El tiempo vuela, y en un abrir y cerrar de ojos, Yang Hong lleva más de medio año viviendo con la familia Zhaihua. La vida es estable y el trabajo no es pesado; el rostro pálido y demacrado de Yang Hong ha recuperado gradualmente su tono rosado. Un día, mientras trabajaba, cantó:
El bambú en la montaña puede servir de casa, y la paja en el suelo puede servir de cama;
Mientras la chica sea amable, el agua del pozo vale más que una jarra de vino.
Inesperadamente, Xiaoyu le cerró el paso y le preguntó: "¿Qué canción estabas cantando hace un momento?".
"No canté ninguna canción."
"Cantas una canción popular de pícaros."
"No sabía que estabas aquí."
—No te culpo. —Al verlo tan nervioso, le resultó divertido—. Enséñame.
“Esto…” “¡Te dije que me enseñaras, así que enséñame!” Le estrechó la mano con coquetería.
Ah, a ella le encantaba oírlo cantar canciones de amor.

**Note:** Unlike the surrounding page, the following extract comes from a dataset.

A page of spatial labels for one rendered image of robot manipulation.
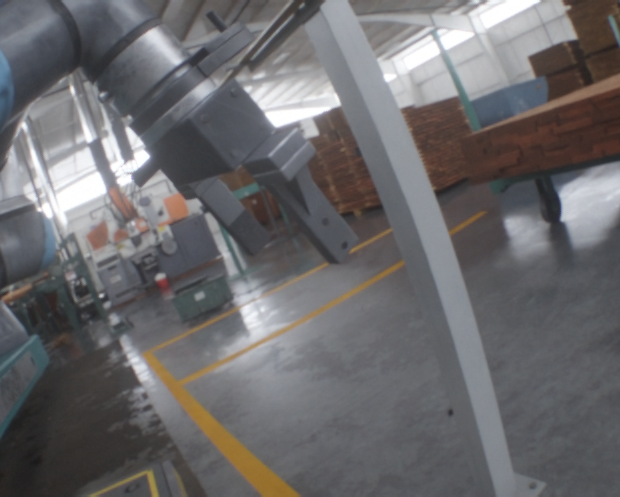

El corazón de Yang Hong se conmovió, y abrió la garganta y cantó otra:
Vi a mi hermana vestida de azul al otro lado del río y pensé que quería cruzarlo, pero tenía miedo de que el agua fuera demasiado profunda;
Lanza una piedra para comprobar la profundidad, canta una canción popular para poner a prueba el corazón de la chica.
Las canciones de amor son como un vino de arroz suave, embriagándolos a ambos. Luego viene una serie constante de exploraciones tentativas, chispas de afecto que surgen ocasionalmente, acercando sus corazones cada vez más.
Ella le preguntó si conocía la especialidad local, el "té Wanhua". Él respondió que sí. Se prepara tallando figuras de flores, pájaros, insectos y peces en tiras de cáscara de melón de invierno o pomelo, remojándolas en miel, secándolas y luego añadiendo algunos trozos al té hirviendo. Se utiliza para agasajar a los invitados.
Luego le preguntó si sabía cómo servir Wan Hua Cha (un tipo de té de hierbas) a los invitados. Él respondió que sí: tres pétalos son para quienes nos visitan por primera vez, dos pétalos para los visitantes habituales y una sola flor o pájaro para los "invitados florales" que han sido rechazados en sus propuestas de matrimonio.